Le Enough Project a décerné un satisfecit à Apple, Intel, HP et Motorola Solutions, quatre sociétés qui mènent désormais le mouvement conflict-free dans le domaine de l'informatique.
Les « conflict minerals », que l'on pourrait appeler « matières premières de la honte », sont ces ressources indispensables à l'industrie mais qui ont déclenché de véritables guerres du fait de leur rareté. On se souvient du cas de la filière du diamant en Afrique centrale, mise au jour par le film Blood Diamond de 2006. C'est aussi le cas du coltan/tantalite, du tungstène, de l'étain, ou de l'or, très utilisés par l'industrie informatique.
Dans l'est du Congo, les rebelles du M23, soutenus par le Rwanda et l'Ouganda selon l'ONU, tentent ainsi de déstabiliser le gouvernement pour prendre le contrôle des ressources minières. Les sous-traitances en cascade, des mines artisanales aux grandes sociétés d'import/export en passant par la myriade d'acteurs chinois, rendent la traçabilité extrêmement difficile, alors qu'elle est pourtant nécessaire pour ne pas favoriser les filières entachées de sang : Steve Jobs expliquait par exemple qu'« à moins que quelqu'un n'invente un moyen de tracer chimiquement les matières premières depuis la mine dont elles sont issues, ce sera un problème vraiment difficile à résoudre. »
Le Enough Project, comme d'autres organisations, fait néanmoins pression sur les fabricants pour qu'ils tracent au mieux ces matières premières, ou au moins les utilisent le moins possible. Le Consumer Protection Act de juillet 2010 a répondu à cette exigence en obligeant désormais toute société commercialisant des produits sur le sol américain à faire la lumière sur la provenance des matières premières ayant servi à leur fabrication. Des délais dans l'application de certains des détails de cette loi permettent néanmoins à des sociétés de passer entre les mailles du filet, au grand dam des ONG.

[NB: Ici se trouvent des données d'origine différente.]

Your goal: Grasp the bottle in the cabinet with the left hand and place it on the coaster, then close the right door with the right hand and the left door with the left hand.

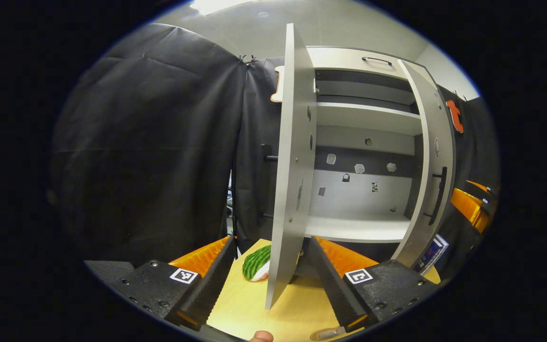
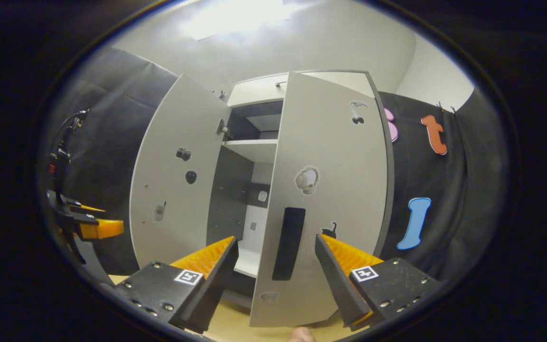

Le Enough Project dénonce ainsi Nintendo « qui n'a fait aucun effort connu de traçabilité ou d'audit de ses fournisseurs », une absence de communication du Japonais qui est régulièrement relevé par les ONG. Sharp, HTC, Nikon ou Canon sont à peine mieux lotis : ils auraient fait des efforts, mais ceux-ci seraient loin d'être suffisants. SanDisk, Philips, Sony, Panasonic, RIM et AMD font au contraire partie des bons élèves en ayant rejoint le programme « Conflict-Free Smelter » de l'Electronic Industry Citizenship Coalition, qui oblige les usines d'extraction de minerai à prouver qu'elles ne participent pas au financement des filières d'approvisionnement alimentant des conflits armés.
Un programme qu'avaient déjà rejoint Apple et Intel, aujourd'hui à la pointe du mouvement. Le Enough Project remarque ainsi qu'avec Motorola Solution et HP, ces deux sociétés « ont développé des solutions » malgré les retards dans la législation américaine. Elles travaillent ainsi à la conception d'un programme d'audit des usines d'extraction de minerai et d'un projet de soutien des usines les moins avancées en matière de traçabilité, pour favoriser la filière conflit-free.
La SEC doit voter le 22 août prochain les règles qui permettront enfin de mettre en application le volet conflict-free du Consumer Protection Act.